**TASK OBJECTIVE**
Every line in the data below from the one containing "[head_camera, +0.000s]" down to the one containing "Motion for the", both included, must be retyped exactly; no other line is to appear.
━━━ RECORDED DATA ━━━
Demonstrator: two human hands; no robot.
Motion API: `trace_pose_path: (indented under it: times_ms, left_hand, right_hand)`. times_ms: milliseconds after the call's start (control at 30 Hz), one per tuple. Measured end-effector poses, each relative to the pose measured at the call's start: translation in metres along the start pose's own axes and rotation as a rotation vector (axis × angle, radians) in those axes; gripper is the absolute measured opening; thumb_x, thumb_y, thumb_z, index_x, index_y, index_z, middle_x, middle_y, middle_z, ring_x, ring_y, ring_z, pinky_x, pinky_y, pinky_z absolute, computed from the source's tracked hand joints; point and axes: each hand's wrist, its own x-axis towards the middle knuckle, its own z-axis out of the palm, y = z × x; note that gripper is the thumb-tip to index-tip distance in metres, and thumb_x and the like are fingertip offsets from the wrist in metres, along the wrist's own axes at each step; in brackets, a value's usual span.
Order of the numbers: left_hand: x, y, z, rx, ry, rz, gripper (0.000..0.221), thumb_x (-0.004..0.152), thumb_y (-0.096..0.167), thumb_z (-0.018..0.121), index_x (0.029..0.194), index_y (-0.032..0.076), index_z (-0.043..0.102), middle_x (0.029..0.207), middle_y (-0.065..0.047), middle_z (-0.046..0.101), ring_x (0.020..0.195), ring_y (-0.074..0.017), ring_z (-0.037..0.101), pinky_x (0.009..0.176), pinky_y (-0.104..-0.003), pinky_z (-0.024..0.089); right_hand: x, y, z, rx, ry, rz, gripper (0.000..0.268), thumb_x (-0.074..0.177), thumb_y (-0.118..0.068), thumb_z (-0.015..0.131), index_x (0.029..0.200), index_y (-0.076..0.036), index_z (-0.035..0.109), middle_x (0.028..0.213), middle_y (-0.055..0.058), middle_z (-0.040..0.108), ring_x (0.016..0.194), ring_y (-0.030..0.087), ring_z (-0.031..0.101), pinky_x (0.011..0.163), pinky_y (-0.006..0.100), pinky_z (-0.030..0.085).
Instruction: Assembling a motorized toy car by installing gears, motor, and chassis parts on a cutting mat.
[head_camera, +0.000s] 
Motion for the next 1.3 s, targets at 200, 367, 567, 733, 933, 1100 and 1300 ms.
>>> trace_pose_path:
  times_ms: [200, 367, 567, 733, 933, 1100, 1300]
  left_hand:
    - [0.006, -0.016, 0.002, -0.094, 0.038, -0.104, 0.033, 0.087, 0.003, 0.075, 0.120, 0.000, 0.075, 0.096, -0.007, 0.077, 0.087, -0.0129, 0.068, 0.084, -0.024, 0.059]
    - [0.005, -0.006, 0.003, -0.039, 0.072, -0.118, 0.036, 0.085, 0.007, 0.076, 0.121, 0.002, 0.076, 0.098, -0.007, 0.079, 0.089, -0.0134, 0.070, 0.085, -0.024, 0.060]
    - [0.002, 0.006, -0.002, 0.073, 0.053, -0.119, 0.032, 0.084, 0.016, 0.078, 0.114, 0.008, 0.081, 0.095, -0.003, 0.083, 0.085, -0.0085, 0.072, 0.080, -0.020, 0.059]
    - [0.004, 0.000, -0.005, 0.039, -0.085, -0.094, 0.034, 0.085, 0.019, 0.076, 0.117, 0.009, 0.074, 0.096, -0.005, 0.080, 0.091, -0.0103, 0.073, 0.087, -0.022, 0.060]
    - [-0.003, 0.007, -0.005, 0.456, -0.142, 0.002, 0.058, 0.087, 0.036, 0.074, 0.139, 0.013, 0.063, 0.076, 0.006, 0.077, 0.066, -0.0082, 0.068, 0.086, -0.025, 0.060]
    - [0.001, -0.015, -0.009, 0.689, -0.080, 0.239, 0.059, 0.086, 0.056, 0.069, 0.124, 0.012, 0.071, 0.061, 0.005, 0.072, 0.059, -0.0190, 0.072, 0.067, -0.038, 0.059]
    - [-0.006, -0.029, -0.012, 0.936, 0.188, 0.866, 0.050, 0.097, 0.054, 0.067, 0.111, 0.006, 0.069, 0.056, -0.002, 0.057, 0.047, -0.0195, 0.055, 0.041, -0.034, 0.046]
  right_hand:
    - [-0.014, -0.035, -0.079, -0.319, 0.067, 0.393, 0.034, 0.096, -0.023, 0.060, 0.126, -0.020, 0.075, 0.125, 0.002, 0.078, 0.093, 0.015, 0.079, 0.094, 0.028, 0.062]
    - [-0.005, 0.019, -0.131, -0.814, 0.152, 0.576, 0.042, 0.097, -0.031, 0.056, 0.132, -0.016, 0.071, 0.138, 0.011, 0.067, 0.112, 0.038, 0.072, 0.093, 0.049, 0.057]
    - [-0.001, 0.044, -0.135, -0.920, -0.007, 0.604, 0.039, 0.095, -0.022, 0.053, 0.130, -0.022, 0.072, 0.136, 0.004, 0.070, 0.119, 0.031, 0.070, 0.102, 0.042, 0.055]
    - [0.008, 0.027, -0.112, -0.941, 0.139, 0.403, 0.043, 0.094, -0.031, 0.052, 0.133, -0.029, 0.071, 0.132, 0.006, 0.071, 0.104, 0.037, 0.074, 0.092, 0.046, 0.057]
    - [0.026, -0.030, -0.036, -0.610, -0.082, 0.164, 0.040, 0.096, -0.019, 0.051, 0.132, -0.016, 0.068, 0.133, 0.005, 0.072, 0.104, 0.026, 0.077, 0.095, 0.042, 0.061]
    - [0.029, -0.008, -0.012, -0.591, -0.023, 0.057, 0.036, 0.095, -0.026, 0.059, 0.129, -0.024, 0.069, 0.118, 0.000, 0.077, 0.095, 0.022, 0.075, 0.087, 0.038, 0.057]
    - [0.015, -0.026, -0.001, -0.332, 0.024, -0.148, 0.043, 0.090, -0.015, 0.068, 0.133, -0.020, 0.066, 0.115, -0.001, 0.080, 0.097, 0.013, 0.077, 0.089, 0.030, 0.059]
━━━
**RESULT OF THE TASK**
[head_camera, +0.000s] 
Motion for the next 1.3 s, targets at 200, 367, 567, 733, 933, 1100 and 1300 ms.

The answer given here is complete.